#### About this task:
A word-for-word copy of the listing, free of images, is the expected answer.

#### Provided data:
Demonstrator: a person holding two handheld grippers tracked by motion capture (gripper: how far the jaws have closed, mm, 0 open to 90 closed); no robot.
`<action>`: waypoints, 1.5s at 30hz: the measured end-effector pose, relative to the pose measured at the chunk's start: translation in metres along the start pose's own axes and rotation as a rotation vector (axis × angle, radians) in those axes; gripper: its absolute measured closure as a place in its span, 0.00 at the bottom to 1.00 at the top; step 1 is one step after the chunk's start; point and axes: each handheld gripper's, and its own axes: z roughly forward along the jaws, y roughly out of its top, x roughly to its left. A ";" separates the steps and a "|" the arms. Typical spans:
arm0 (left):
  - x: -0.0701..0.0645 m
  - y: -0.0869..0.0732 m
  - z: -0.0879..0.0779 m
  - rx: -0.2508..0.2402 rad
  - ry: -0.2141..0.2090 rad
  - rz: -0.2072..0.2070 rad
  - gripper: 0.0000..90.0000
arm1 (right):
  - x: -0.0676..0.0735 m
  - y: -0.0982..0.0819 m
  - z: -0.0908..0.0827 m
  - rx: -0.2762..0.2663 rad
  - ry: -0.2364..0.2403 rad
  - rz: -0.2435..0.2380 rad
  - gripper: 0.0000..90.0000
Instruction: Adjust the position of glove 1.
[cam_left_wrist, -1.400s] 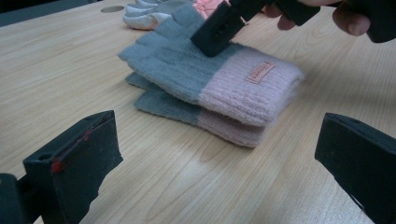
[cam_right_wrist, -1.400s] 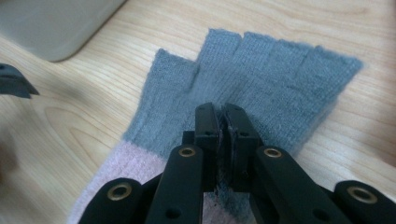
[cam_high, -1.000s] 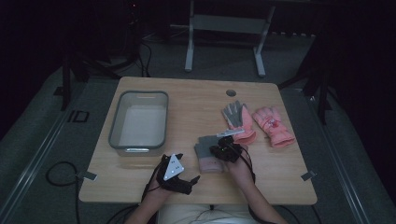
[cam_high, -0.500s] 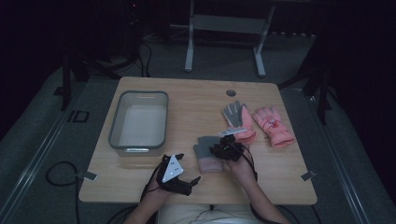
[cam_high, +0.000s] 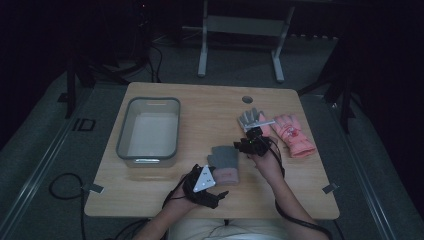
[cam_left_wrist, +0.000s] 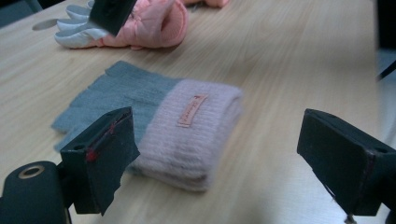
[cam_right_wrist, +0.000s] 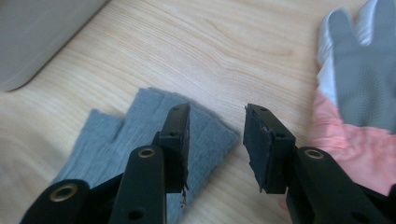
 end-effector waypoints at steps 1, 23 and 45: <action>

#### Answer box:
Demonstrator: a person holding two handheld grippers tracked by motion capture (gripper: how far the jaws have closed, mm, 0 open to 90 closed); no robot.
`<action>`: waypoints, 1.5s at 30hz: the measured end-effector pose, relative to the pose measured at the chunk's start: translation in metres along the start pose's own axes and rotation as a rotation vector (axis × angle, radians) in those axes; gripper: its absolute measured closure as a place in its span, 0.00 at the bottom to 1.00 at the top; step 1 is one step after the chunk's start; point and axes: each handheld gripper's, and its own axes: z roughly forward along the jaws, y roughly out of its top, x roughly to its left. A ";" separates the steps and a "|" the arms. Typical spans:
arm0 (left):
  - x: -0.0701..0.0645 m
  - y: -0.0869..0.0732 m
  - z: -0.0879..0.0779 m
  - rx: -0.2508..0.2402 rad
  - ry: -0.2141..0.2090 rad
  - rz: -0.2072..0.2070 rad
  - gripper: 0.0000..90.0000
arm1 (right):
  - x: -0.0676..0.0735 m
  - y: -0.0982..0.0819 m
  - z: -0.0908..0.0827 m
  - rx: -0.2762..0.2663 rad
  - ry: -0.2364..0.2403 rad
  - rz: -0.2435..0.2380 rad
  - gripper: 0.0000..90.0000
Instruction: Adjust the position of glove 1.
[cam_left_wrist, -1.400s] 
[cam_right_wrist, -1.400s] 
[cam_high, -1.000s] 
[cam_high, -0.500s] 
[cam_high, +0.000s] 
[cam_left_wrist, +0.000s] 
[cam_right_wrist, +0.000s] 
 end-effector waypoints at steps 1, 23 and 45: <action>

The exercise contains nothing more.